The Red-Hot Head Rot Blog

THREADING THE NEEDLE IN A VACUUM

In shadowboxing, other than impending fatigue, there is no feedback. The imaginary opponent, which may as well be the wide mass of molecules just beyond your skin, doesn’t slip and counter. You’re in a mock simulation of muscle memory—a perfect-dream scenario in which the hero—you—vanquishes the queue of enemies and comes away unscathed. It’s hard to not go undefeated in such a league.

Writing can be the same. Especially writing in a vacuum. It seems that to plot your way to the end of a novella or treatise requires a similar kind of calorie-burning to shadowboxing.

In both disciplines, you’re trying to carve the perfect path. Throwing a tight combination (jab-cross-hook-cross, say) requires not only crisp technique, but fundamentals like covering your head with the non-throwing hand. Stringing together sleek sentences while furthering the writerly objective, whether it’s a character arc or a succinct point, is akin to keeping the balls a-juggle.

What mystical thing happens in these two cases? Is it a pugilistic/writerly version of runner’s high at work? Some talk of flow state. Others refer to the empty-headedness of Zen Buddhism. Could it be merely a preoccupation with the next move? And the next? And the next? Maybe there’s no difference between flow state and the razor-sharp focus of keeping your hands up when not throwing a punch, or keeping the thematic plates spinning while devising another syntactical masterpiece.

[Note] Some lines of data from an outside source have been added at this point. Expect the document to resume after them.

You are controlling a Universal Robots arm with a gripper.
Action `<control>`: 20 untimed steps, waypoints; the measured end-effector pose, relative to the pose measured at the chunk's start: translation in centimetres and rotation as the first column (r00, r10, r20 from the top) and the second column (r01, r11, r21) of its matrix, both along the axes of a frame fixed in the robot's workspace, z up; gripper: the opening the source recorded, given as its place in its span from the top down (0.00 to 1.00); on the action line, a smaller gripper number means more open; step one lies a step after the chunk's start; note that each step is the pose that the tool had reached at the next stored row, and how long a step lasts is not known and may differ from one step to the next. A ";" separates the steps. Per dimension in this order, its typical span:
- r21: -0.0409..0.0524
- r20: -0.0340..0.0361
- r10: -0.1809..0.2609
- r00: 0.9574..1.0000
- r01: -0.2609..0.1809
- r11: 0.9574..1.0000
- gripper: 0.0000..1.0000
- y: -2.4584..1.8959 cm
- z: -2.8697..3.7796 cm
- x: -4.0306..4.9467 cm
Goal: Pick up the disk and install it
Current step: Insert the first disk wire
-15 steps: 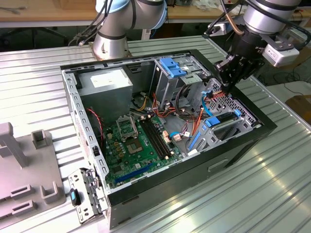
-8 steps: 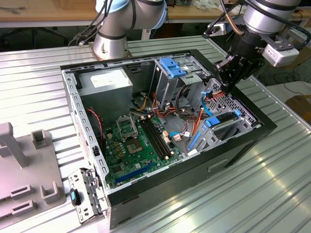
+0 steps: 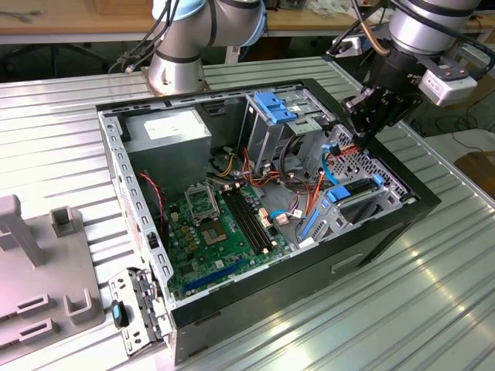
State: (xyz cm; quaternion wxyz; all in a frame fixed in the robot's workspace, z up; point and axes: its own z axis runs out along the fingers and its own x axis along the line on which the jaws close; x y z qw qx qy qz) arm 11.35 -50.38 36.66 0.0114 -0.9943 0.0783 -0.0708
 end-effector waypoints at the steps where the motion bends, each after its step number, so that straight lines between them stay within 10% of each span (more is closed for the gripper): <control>1: 0.000 0.000 -0.008 1.000 0.008 1.000 0.84 0.00 -0.01 0.04; 14: 0.000 0.000 -0.114 0.993 0.114 0.993 0.84 0.01 -0.23 -0.13; 20: 0.000 0.000 -0.245 0.969 0.245 0.969 0.84 0.02 -0.44 -0.07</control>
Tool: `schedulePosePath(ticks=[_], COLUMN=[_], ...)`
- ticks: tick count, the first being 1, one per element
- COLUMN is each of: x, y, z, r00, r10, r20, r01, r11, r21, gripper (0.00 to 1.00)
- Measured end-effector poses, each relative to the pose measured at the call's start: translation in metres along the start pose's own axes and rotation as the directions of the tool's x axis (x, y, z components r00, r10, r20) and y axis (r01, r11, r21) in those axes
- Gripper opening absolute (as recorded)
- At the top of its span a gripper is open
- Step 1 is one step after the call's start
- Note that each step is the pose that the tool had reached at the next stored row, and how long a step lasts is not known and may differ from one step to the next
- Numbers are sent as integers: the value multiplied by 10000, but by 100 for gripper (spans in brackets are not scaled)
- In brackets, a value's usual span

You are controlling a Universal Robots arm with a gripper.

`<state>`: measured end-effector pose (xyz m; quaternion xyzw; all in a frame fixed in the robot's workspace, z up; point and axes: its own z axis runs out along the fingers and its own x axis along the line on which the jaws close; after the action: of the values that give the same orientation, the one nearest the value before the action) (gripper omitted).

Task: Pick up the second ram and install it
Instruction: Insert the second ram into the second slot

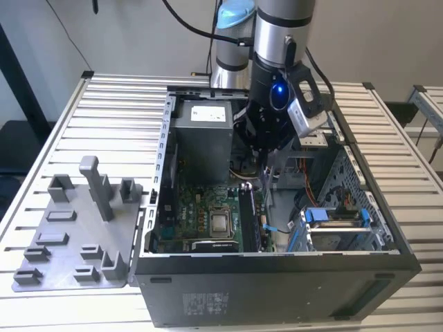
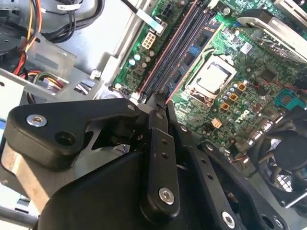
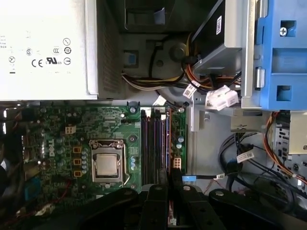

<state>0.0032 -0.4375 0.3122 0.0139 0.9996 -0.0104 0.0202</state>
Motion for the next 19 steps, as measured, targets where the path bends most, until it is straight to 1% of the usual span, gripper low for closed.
schedulePosePath(ticks=[4, 11, 19], x=[20, 103, 129], y=[-3, -9, -26], z=[62, 180, 325], r00=[10000, 10000, 10000], r10=[0, 1, 0], r20=[-11, -11, -13], r01=[0, -1, 0], r11=[10000, 10000, 10000], r21=[0, -1, 1], gripper=[14, 14, 14])
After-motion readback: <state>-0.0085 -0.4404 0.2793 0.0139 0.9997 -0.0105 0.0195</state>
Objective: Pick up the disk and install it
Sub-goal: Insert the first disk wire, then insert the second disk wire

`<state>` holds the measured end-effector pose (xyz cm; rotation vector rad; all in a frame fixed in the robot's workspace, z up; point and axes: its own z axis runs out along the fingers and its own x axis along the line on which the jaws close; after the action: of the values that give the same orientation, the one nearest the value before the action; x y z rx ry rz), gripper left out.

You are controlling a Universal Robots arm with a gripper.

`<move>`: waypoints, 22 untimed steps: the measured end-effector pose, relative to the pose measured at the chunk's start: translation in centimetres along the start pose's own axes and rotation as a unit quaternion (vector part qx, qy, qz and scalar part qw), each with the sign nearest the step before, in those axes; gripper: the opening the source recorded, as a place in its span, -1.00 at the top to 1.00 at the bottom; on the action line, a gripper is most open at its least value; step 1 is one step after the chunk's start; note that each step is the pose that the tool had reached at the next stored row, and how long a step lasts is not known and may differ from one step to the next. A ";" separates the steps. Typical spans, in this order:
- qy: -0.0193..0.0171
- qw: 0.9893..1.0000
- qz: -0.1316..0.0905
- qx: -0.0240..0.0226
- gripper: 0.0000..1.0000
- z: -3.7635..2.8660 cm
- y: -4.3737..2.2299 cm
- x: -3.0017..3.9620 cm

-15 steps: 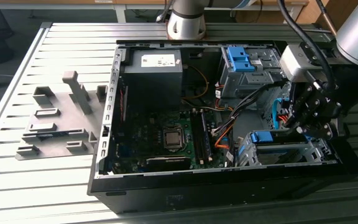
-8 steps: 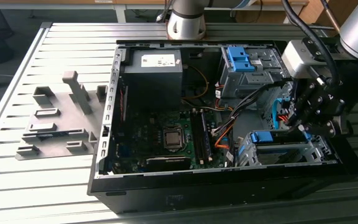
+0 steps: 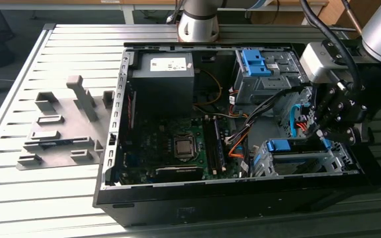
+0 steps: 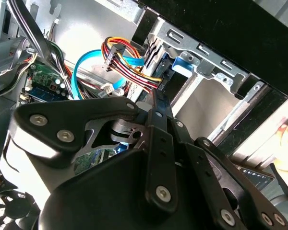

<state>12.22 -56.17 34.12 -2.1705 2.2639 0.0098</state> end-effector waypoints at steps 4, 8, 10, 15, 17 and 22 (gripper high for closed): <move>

The boxer’s refined footwork dances through space and time like the Bard’s quill bounces cursive ink across the paper.

As prepared as you think you are, it’s very possible you are dead wrong. “Boards don’t hit back,” Bruce Lee’s character said to a cocky whippersnapper in Enter the Dragon. “Everyone has a plan,” Mike Tyson quipped, “until he gets punched in the face.” I’ve sent two of my novels through various edits, including professional. I’ve done everything to cover my bases. But I’m dead guilty of not having my work vetted by beta-readers or critique groups. Those would be the equivalent of sparring partners.

Could it be my rough draft is a boxer’s shadowboxing? If so, my finalized draft might be akin hitting the focus mitts: striking a hard target, gassing out in the process—but still not quite the real thing. My feedback at that point, as with a pad man, would be my hired editor. You pay him to fix things, but you don’t expect—don’t want—to get his honest opinion. That would be like having a real opponent, which is what I don’t want. My excuse is “Beta-readers ust aren’t my style, bro.” Or: “I’m too good to belong to a critique group.” A metric ton of rejection letters could attest to the contrary.

Yet I’ve long been guilty of telling more than showing. I telegraph my straight right. All I can do is let my manuscript sit a few months and take my detached self’s word for it. Or in the case of shadowboxing, consult a mirror.

The truth often hurts. Flat characters that cause readers’ disinterest or looping left hooks that leave you wide open for a counter right-cross croissant, you would now have the feedback you so desperately need.

So what’s a vacuum dweller to do? UFC strawweight champion Rose Namajunas recently said on a podcast that most people—fighters, that is—suck at shadowboxing. She wasn’t trying to be mean or trying to inflate her own shadowboxing skills. She has trained with some of the best fighters in the world. They come no humbler than “Thug” Rose. Looking to be taken dead seriously as a martial artist when pitted a few years back against another photogenic fighter, she went and shaved her head. That same monkish demeanor allowed her to mumble the Lord’s Prayer during face-offs against the seemingly unbeatable then-champion (and self-proclaimed bogeywoman) Joanna Jedrzejczyk, who did everything possible to rattle the challenger and failed abysmally. Rose TKO’d Joanna in the very first round with a tight left hook. Chalk one up for that shadowboxing, maybe? Maybe.

What she meant by alluding to most people’s deficiency in that training technique was not that those fighters lacked skill, which would be an asinine assumption, but that they neglected—perhaps not willfully—a great tool.
(I have a razor poised over my cranium, thinking Pulitzer.)

Writing in a vacuum might produce good rough drafts. All that self-doubt can lead to some self-awareness. Though there still might be more work to do—more tightening, more showing over telling, more resonating characterization.